→ **Work request**: May I have, exactly as written, the line containing "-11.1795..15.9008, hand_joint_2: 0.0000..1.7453" and every line after it through the end of the listing below, and nothing else?

- - - - - - -

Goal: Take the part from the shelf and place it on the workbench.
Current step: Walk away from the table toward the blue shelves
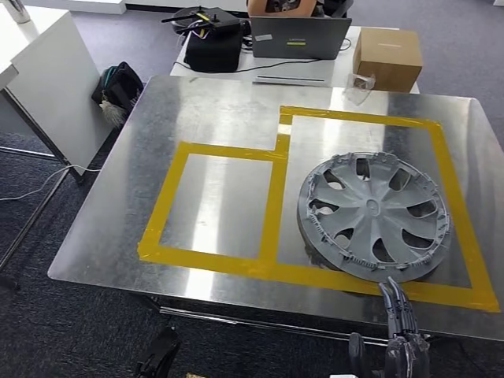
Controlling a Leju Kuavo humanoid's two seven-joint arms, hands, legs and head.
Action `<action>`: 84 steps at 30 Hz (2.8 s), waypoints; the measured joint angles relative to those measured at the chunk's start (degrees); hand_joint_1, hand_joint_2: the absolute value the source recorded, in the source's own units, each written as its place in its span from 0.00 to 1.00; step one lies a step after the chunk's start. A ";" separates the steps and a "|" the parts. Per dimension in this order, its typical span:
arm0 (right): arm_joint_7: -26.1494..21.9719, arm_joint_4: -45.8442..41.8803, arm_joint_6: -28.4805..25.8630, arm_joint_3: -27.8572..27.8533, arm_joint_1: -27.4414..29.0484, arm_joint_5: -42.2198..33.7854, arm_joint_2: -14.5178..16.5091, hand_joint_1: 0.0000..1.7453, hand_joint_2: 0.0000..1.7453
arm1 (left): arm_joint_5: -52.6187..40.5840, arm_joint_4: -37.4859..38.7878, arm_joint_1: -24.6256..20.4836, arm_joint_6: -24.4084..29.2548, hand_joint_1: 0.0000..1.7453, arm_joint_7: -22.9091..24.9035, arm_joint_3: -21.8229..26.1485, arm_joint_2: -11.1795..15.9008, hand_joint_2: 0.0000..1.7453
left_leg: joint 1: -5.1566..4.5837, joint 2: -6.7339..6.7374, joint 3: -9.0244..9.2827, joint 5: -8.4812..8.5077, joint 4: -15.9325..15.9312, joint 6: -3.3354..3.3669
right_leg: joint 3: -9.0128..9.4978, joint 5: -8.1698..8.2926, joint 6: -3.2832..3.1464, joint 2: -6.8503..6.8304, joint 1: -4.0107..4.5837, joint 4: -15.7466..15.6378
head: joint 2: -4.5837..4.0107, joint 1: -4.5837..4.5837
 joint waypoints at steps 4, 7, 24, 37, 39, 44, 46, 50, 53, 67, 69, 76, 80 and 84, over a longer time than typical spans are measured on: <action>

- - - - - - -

→ **Task result**:
arm1 (left): arm_joint_5: -52.6187..40.5840, arm_joint_4: -37.4859..38.7878, arm_joint_1: -24.6256..20.4836, arm_joint_6: -24.4084..29.2548, hand_joint_1: 0.0000..1.7453, arm_joint_7: -22.9091..24.9035, arm_joint_3: -21.8229..26.1485, arm_joint_2: -11.1795..15.9008, hand_joint_2: 0.0000..1.7453
left_leg: joint 1: -5.1566..4.5837, joint 2: -6.7339..6.7374, joint 3: -9.0244..9.2827, joint 5: -8.4812..8.5077, joint 4: -15.9325..15.9312, joint 6: -3.3354..3.3669
right_leg: joint 3: -9.0128..9.4978, joint 5: -8.1698..8.2926, joint 6: -3.2832..3.1464, joint 2: -6.8503..6.8304, joint 1: -4.0107..4.5837, joint 4: -15.7466..15.6378
head: joint 2: -4.5837..4.0107, joint 1: -4.5837..4.5837
 joint waypoints at steps 4, 7, 24, 37, 39, 44, 46, 50, 53, 67, 69, 76, 80 and 84, over a longer time than typical spans are measured on: <action>

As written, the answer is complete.